▼▼▼

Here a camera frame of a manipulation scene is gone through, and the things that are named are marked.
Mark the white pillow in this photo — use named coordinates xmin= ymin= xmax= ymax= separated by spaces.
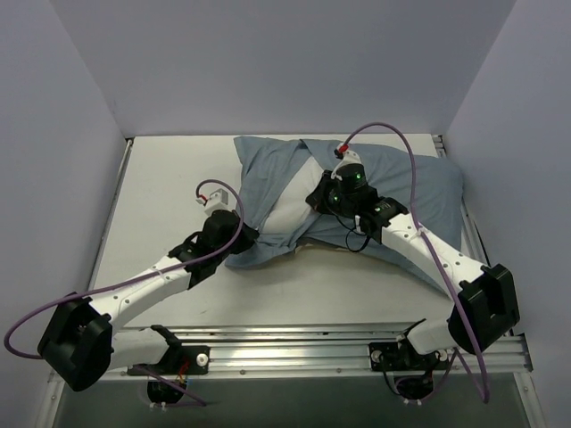
xmin=261 ymin=157 xmax=324 ymax=234

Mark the striped blue beige pillowcase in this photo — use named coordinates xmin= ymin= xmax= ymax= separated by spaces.
xmin=227 ymin=136 xmax=463 ymax=292

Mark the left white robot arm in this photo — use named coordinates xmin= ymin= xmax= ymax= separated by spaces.
xmin=37 ymin=210 xmax=259 ymax=391

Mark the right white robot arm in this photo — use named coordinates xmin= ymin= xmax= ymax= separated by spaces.
xmin=306 ymin=163 xmax=520 ymax=368

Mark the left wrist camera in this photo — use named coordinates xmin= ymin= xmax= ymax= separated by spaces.
xmin=196 ymin=188 xmax=229 ymax=211

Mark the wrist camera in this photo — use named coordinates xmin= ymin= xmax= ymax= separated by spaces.
xmin=196 ymin=188 xmax=229 ymax=211
xmin=334 ymin=143 xmax=361 ymax=169

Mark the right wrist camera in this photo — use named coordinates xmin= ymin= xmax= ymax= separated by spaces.
xmin=334 ymin=143 xmax=361 ymax=169

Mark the black looped wire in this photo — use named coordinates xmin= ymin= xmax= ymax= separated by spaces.
xmin=343 ymin=216 xmax=371 ymax=253

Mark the aluminium rail frame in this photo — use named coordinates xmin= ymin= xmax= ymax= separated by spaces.
xmin=46 ymin=133 xmax=534 ymax=384

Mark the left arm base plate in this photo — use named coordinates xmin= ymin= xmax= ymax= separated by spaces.
xmin=141 ymin=345 xmax=211 ymax=375

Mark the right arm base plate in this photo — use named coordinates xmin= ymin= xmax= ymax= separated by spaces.
xmin=368 ymin=341 xmax=449 ymax=372

▲▲▲

[Brief]:
Give back the data exactly. Pictures stay out.

[Output for this exercise]:
Here a camera frame of a manipulation scene is gone through, and the things that are named are marked.
Mark the white pillow in this photo — use named coordinates xmin= ymin= xmax= ymax= separated by spaces.
xmin=261 ymin=157 xmax=324 ymax=234

Mark the striped blue beige pillowcase in this photo — use named coordinates xmin= ymin= xmax= ymax= separated by spaces.
xmin=227 ymin=136 xmax=463 ymax=292

Mark the left white robot arm in this photo — use named coordinates xmin= ymin= xmax= ymax= separated by spaces.
xmin=37 ymin=210 xmax=259 ymax=391

Mark the right white robot arm in this photo — use named coordinates xmin= ymin= xmax= ymax= separated by spaces.
xmin=306 ymin=163 xmax=520 ymax=368

Mark the left wrist camera in this photo — use named coordinates xmin= ymin= xmax= ymax= separated by spaces.
xmin=196 ymin=188 xmax=229 ymax=211

Mark the wrist camera in this photo — use named coordinates xmin= ymin= xmax= ymax= separated by spaces.
xmin=196 ymin=188 xmax=229 ymax=211
xmin=334 ymin=143 xmax=361 ymax=169

Mark the right wrist camera in this photo — use named coordinates xmin= ymin= xmax= ymax= separated by spaces.
xmin=334 ymin=143 xmax=361 ymax=169

Mark the black looped wire in this photo — use named coordinates xmin= ymin= xmax= ymax= separated by spaces.
xmin=343 ymin=216 xmax=371 ymax=253

Mark the aluminium rail frame in this photo — use named coordinates xmin= ymin= xmax= ymax= separated by spaces.
xmin=46 ymin=133 xmax=534 ymax=384

Mark the left arm base plate in this photo — use named coordinates xmin= ymin= xmax= ymax= separated by spaces.
xmin=141 ymin=345 xmax=211 ymax=375

Mark the right arm base plate in this photo — use named coordinates xmin= ymin= xmax= ymax= separated by spaces.
xmin=368 ymin=341 xmax=449 ymax=372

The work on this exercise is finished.